Extrait d’une carte représentant l’activation d’antennes de relais téléphoniques par deux téléphones portables dans le contexte d’une enquête de police judiciaire. La carte a été un élément du témoignage de l’enquêteur devant le tribunal, en pièce annexe au procès-verbal.

Extrait d’une carte représentant l’activation d’antennes de relais téléphoniques par deux téléphones portables dans le contexte d’une enquête de police judiciaire. La carte a été un élément du témoignage de l’enquêteur devant le tribunal, en pièce annexe au procès-verbal.

En matière de cartographie opérationnelle, celle constituée pour intervenir sur le terrain et coordonner les interventions, les photographies aériennes prennent toute leur place, car « elles leur donnent un aperçu du paysage et s’approchent le plus d’une reconstitution virtuelle de la réalité » comme le remarque la géographe. Ces cartes sont plus ou moins complexes. Les cartes de localisation sont les plus simples. Il s’agit de plans de villes, de cartes routières mais aussi de cartes des équipements embarqués. Les cartes d’intervention (qui viennent alimenter les ordres de mission) ou de reconstitution judiciaire sont complétées par un dessin manuel et une légende rappelant les dangers identifiés et le dispositif mis en place. En matière de cartographie tactique des forces en présence, les cartes topographiques sont désormais complétées par la géolocalisation en temps réel des véhicules et des appels au 17. Elles sont réalisées en salle d’appel du centre d’opération et de renseignement départemental. « Cette cartographie répond à la fois au besoin de structuration d’une action collective complexe sur un espace topographiquement stable mais dont les configurations sont changeantes, et au besoin d’une connaissance du territoire » interprète Mélina Germes. Les groupes d’acteurs sont matérialisés par des couleurs et forment une sorte de topographie des relations, une tentative de maîtrise via un équilibre des forces et des positions.

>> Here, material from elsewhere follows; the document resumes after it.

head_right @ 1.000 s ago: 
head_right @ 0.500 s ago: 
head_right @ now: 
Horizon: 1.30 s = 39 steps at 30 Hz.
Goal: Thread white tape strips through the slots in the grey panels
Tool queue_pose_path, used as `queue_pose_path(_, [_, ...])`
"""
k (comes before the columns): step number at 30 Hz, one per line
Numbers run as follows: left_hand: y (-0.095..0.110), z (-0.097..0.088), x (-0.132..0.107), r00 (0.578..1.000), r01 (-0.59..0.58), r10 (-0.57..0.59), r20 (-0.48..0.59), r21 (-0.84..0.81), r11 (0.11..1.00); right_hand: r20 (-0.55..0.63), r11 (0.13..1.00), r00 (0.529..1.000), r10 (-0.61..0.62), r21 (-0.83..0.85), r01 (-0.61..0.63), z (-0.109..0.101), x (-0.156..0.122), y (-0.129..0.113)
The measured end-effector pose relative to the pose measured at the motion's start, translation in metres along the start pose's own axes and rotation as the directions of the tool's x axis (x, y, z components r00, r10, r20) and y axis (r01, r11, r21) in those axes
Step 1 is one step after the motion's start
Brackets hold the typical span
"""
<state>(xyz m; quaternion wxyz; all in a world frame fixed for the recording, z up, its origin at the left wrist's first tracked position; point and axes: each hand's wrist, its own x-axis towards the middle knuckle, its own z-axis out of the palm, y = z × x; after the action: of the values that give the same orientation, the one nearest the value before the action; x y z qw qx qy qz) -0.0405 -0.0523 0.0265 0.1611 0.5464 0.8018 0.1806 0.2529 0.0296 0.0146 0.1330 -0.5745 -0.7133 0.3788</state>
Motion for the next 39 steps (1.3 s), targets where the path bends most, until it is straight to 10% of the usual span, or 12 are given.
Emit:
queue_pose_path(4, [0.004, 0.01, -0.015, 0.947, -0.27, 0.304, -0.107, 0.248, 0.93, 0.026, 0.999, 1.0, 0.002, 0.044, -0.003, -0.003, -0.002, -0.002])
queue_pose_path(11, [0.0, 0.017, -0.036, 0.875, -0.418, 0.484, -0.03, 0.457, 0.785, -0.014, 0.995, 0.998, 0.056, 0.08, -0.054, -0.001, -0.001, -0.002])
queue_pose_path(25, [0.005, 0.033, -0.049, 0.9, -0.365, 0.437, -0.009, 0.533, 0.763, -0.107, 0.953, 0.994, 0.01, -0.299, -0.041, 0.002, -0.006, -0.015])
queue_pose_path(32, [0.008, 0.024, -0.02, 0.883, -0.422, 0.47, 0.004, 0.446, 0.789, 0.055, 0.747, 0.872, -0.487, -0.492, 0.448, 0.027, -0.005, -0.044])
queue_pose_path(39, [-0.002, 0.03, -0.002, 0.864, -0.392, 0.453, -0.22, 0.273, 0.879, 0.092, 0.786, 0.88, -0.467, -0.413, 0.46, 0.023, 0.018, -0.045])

« Si une place de plus en plus importante est faite à l’analyse, il ne s’agit cependant pas d’un métier à part entière bénéficiant d’une formation spécifique » remarque la chercheuse. Ainsi, les applications SIG et les principes du crime mapping ont encore un long chemin à parcourir avant de pénétrer dans toutes les gendarmeries. Il n’en reste pas moins que les cartes sont omniprésentes : en diapositives pour présenter au public ou aux partenaires l’espace de compétence et les derniers chiffres ou dispositifs, en posters sur les lieux de travail, en illustrations dans des rapports confiés aux supérieurs hiérarchiques, en documents d’analyse d’un phénomène, en ordre de mission pour une intervention, etc. Elles sont consultées sur écran, sur papier, annotées. Par contre, elles restent instrumentales et ne semblent avoir aucune valeur esthétique ou symbolique. La situation décrite avec précision en 2013 évolue-t-elle ? L’enquête mériterait d’être menée à intervalles réguliers.

 

Quelles bases de données pour la gendarmerie ?
La base de données de sécurité publique de la gendarmerie nationale (BDSP) permet de géolocaliser en temps réel les véhicules de la gendarmerie équipés de GPS et les appels aux centres d’appel d’urgence. Elle dispose d’un module cartographique.
La base nationale des statistiques de la délinquance (BNSD) est alimentée par les différentes brigades. Les données sont compilées et mises à disposition via un Infocentre qui organise tous les crimes et délits selon la nomenclature « État 4001 » (une centaine de postes). Ceux-ci sont plus ou moins bien géolocalisés et doivent souvent être regroupés à l’échelle d’une division territoriale.